Dian berkata, kasus kekerasan seksual yang dilakukan ustad ini merupakan bentuk kasus pedofilia. Terlebih, dalam kasus ini ada relasi ustad dan santri yang memungkinkan celah bagi ustad untuk menggunakan bahasa dan tindakan yang mengarah pada kekerasan seksual. Posisi ustad bisa menuntut kepatuhan dari santri. Sedangkan santri yang merupakan anak-anak, syarat akan posisi lemah dan mudah diperdayai.

“Terungkapnya kasus kekerasan seksual, entah yang terjadi pada anak maupun orang dewasa, merupakan fenomena dengan penampakan gunung es. Sebuah fenomena yang mengemuka di permukaan, namun jika dicari secara radikal, kasus semacam ini memiliki implikasi [keterlibatan] lebih banyak dan luas,” kata Dian.
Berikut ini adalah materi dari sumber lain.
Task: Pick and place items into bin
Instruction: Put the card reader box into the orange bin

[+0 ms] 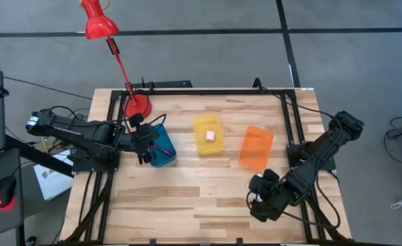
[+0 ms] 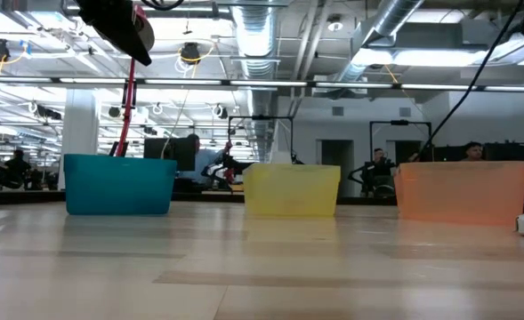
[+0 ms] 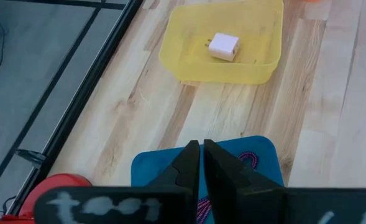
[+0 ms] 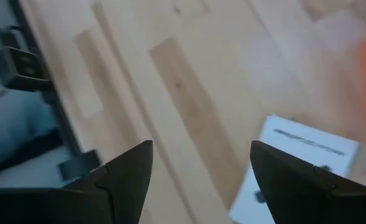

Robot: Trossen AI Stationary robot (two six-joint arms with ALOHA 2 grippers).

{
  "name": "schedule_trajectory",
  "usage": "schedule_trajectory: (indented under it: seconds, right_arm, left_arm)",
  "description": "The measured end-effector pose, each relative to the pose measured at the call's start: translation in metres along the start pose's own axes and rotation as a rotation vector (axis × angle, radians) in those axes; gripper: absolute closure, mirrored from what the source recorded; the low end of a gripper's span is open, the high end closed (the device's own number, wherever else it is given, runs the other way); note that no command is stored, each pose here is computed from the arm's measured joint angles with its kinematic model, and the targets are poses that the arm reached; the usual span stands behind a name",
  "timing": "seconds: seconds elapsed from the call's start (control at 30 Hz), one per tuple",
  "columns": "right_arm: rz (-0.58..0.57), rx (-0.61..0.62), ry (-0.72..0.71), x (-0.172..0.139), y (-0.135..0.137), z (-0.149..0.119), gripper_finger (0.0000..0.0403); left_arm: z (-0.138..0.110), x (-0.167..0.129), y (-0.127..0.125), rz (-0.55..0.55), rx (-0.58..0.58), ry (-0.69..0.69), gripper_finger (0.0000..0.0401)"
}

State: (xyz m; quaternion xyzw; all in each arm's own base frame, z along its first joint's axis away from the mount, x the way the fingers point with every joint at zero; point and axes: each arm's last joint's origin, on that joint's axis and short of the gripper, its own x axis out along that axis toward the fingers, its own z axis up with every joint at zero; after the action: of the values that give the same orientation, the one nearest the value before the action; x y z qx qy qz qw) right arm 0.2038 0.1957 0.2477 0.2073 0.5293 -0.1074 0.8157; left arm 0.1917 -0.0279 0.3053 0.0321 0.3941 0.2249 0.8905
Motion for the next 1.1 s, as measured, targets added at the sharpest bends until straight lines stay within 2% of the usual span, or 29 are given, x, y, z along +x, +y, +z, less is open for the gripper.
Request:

Baca juga: Tiga Tahun Cabuli 34 Santriwati, Ustadz di Trenggalek Ditangkap Polisi

Menurut Dian, kasus kekerasan seksual terjadi karena pandangan masyarakat patriarki (dominasi laki-laki terhadap perempuan) yang menempatkan beragam stigma dan labelisasi terhadap korban kekerasan seksual. Sehingga, kasus kekerasan seksual sulit terungkap karena terkendala stigma masyarakat yang membuat korban maupun pihak keluarga menjadi tertutup.

“Dalam banyak kasus tidak jarang harus selesai dengan upaya menutup kasus karena anggapan lama mengenai stigma yang dilabelkan pada korban,” jelas Dian.

“Untuk mencegah dan menangani kasus seperti ini, yang perlu ditekankan adalah kesadaran atas bahaya yang ditimbulkan. Upaya ini secara tidak langsung juga mampu menghapus stigma yang hadir membersamai korban-korbannya. Sehingga kasus serupa bisa terungkap tanpa korban merasa malu dan takut disalahkan masyarakat sebagai penyebab atas tindakan kekerasan seksual,” terang Dian.